* _What this task involves_
The line containing "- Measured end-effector" marks the start; please restate exactly that line and only the lines following it through the end of the material below.

* _Given information_

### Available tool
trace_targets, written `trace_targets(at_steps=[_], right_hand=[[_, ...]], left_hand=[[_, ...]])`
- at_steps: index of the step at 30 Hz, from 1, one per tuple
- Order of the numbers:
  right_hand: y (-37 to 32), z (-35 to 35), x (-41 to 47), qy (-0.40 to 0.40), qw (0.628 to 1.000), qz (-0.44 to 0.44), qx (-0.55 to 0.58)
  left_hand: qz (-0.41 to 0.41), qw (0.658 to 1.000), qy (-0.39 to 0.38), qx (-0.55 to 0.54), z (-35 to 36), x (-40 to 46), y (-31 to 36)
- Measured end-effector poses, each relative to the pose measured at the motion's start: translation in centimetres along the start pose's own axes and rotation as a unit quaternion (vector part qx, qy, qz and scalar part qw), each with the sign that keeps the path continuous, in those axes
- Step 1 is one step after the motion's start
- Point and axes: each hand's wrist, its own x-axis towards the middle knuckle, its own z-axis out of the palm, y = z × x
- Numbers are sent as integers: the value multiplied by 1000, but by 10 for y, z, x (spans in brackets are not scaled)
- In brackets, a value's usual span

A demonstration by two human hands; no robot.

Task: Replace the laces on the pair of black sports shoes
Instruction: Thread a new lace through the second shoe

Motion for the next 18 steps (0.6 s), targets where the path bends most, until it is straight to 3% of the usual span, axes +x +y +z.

* _Result of this exercise_
- Measured end-effector poses, each relative to the pose measured at the motion's start: translation in centimetres along the start pose's own axes and rotation as a unit quaternion (vector part qx, qy, qz and scalar part qw), each with the sign that keeps the path continuous, in those axes
- Step 1 is one step after the motion's start
- Point and axes: each hand's wrist, its own x-axis towards the middle knuckle, its own z-axis out of the palm, y = z × x
- Numbers are sent as integers: the value multiplied by 1000, but by 10 for y, z, x (spans in brackets are not scaled)
- In brackets, a value's usual span

A demonstration by two human hands; no robot.

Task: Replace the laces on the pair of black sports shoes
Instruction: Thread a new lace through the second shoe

Motion for the next 18 steps (0.6 s), targets where the path bends most, until it is straight to 3% of the usual span, axes +x +y +z.

Fully answered, the exercise is complete.